Exercise directions => If a line contains "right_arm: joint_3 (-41", it is the last one to write out; begin with the first line of the records and copy each exactly.

Records contained in a dataset
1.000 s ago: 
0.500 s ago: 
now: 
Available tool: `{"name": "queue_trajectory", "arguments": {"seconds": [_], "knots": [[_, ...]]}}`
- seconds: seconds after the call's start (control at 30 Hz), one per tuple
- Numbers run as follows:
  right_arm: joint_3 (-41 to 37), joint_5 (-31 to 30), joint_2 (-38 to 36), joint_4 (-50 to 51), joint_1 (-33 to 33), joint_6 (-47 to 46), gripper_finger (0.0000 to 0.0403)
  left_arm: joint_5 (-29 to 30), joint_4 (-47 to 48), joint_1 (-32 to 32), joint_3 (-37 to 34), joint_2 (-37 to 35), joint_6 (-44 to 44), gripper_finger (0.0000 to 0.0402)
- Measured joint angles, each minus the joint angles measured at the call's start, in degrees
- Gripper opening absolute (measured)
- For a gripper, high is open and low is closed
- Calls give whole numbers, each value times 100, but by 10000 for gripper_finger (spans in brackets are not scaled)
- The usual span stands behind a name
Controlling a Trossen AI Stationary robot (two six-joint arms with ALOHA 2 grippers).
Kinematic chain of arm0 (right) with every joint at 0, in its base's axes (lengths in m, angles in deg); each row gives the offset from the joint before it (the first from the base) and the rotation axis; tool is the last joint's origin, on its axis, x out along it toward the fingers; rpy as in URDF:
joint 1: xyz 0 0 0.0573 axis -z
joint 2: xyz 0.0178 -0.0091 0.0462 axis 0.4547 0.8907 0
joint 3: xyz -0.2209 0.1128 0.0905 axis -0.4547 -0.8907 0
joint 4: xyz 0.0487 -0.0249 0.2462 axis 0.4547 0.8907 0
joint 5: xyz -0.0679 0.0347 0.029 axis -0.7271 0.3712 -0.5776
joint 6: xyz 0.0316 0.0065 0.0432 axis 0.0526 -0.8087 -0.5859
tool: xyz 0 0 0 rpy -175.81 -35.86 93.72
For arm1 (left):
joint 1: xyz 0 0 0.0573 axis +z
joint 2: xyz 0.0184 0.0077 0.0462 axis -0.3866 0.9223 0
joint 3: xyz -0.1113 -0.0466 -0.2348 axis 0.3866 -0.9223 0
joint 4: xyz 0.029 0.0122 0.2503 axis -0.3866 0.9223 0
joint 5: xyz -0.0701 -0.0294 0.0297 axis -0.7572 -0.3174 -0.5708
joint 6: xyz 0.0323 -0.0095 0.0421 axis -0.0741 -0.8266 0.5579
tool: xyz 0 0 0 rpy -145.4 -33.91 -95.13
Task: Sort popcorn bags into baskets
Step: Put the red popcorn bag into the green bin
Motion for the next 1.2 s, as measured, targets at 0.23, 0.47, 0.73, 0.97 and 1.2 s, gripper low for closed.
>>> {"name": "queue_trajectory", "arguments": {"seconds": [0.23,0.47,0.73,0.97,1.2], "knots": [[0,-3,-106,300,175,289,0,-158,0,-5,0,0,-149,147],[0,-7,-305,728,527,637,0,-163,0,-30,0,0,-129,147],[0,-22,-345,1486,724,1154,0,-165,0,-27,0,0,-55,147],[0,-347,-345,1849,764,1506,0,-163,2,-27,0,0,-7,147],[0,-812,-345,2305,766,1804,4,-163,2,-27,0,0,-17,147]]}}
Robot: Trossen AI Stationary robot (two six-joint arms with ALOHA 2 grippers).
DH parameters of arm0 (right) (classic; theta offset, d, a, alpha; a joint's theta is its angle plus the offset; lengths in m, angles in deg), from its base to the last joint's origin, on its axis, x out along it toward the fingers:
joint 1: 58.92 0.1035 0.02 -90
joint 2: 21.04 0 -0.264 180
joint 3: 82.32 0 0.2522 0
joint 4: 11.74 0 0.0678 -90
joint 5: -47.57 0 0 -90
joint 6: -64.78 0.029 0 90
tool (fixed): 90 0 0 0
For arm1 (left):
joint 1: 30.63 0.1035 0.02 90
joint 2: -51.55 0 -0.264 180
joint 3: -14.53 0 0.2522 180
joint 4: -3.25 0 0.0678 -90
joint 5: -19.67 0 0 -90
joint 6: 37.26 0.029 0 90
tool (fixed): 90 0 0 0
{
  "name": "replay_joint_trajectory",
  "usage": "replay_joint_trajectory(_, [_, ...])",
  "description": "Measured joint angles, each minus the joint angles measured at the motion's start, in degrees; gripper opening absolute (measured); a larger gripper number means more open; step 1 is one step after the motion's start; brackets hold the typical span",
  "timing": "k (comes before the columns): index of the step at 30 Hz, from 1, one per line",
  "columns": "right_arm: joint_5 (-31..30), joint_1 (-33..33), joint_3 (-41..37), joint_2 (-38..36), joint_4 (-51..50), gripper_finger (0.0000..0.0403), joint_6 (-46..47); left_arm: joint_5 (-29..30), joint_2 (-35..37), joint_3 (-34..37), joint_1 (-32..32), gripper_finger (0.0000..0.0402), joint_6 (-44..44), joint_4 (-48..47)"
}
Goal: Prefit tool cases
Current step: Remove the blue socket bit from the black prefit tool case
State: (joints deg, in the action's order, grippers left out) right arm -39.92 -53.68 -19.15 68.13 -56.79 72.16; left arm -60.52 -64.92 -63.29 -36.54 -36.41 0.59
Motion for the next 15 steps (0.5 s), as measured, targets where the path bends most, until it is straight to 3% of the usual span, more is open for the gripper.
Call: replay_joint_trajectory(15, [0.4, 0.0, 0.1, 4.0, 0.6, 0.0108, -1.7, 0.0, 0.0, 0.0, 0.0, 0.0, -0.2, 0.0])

Reply =>
1.000 s ago: 
0.500 s ago: 
now: 
Available tool: `{"name": "queue_trajectory", "arguments": {"seconds": [_], "knots": [[_, ...]]}}`
- seconds: seconds after the call's start (control at 30 Hz), one per tuple
- Numbers run as follows:
  right_arm: joint_3 (-41 to 37), joint_5 (-31 to 30), joint_2 (-38 to 36), joint_4 (-50 to 51), joint_1 (-33 to 33), joint_6 (-47 to 46), gripper_finger (0.0000 to 0.0403)

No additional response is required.